> Exercise prompt
From the first line down to the one containing "<point>590,430</point>", reproduce the entries below exactly and leave out the pictures.

Items from a data source:
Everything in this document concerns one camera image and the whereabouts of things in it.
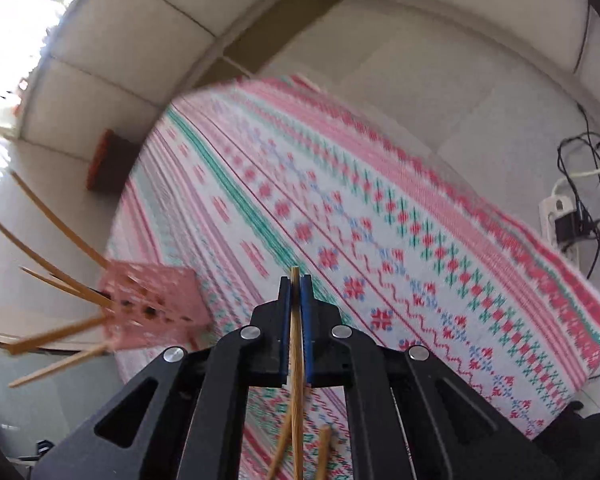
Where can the red trash bin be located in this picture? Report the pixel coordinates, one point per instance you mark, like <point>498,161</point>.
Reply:
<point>117,165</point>

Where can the white cabinet row with doors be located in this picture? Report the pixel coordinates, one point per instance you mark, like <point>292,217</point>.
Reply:
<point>130,35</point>

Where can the dark cloth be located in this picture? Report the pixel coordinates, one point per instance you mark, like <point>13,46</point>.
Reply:
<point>590,430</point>

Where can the bunch of wooden chopsticks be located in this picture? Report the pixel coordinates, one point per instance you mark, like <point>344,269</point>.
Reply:
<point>55,334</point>

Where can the tan bamboo chopstick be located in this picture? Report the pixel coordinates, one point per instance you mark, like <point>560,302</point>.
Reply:
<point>324,452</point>
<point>296,410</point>
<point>280,445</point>

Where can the patterned red green tablecloth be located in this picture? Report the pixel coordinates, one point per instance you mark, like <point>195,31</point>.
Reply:
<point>380,210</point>

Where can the pink perforated chopstick holder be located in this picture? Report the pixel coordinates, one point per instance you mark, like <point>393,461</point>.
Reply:
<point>165,300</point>

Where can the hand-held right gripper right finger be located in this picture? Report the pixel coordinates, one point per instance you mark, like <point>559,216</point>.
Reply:
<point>307,330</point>

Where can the white cabinet row with drawers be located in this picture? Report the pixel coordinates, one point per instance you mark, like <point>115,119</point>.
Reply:
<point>455,5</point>

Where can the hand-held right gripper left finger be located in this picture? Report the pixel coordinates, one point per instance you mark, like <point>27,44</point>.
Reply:
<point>286,325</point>

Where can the black charger plug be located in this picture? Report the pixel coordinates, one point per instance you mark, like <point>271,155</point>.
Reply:
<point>570,227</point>

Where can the brown floor mat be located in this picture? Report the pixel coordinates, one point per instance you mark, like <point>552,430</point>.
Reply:
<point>219,71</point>
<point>290,20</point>

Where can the bright window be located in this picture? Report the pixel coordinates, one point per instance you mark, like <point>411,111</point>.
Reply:
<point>10,35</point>

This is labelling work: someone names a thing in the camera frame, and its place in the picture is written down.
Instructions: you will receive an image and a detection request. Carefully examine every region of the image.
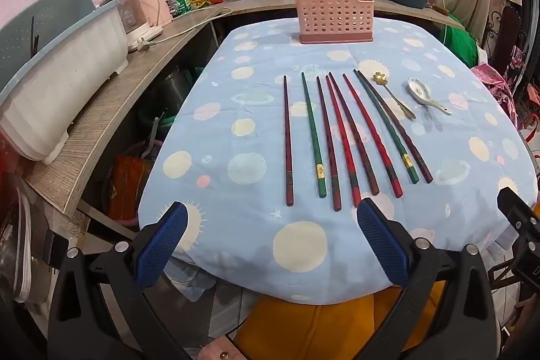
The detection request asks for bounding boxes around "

> Task solution
Everything in this document concerns one camera image and the whereabouts of things in it.
Where can the red trash bin be located in this picture? Report the pixel coordinates, one point per instance you mark, like <point>498,161</point>.
Reply:
<point>117,165</point>

Where can the white cabinet row with doors be located in this picture? Report the pixel coordinates, one point per instance you mark, like <point>292,217</point>.
Reply:
<point>130,35</point>

Where can the dark cloth be located in this picture? Report the pixel coordinates, one point per instance you mark, like <point>13,46</point>.
Reply:
<point>590,430</point>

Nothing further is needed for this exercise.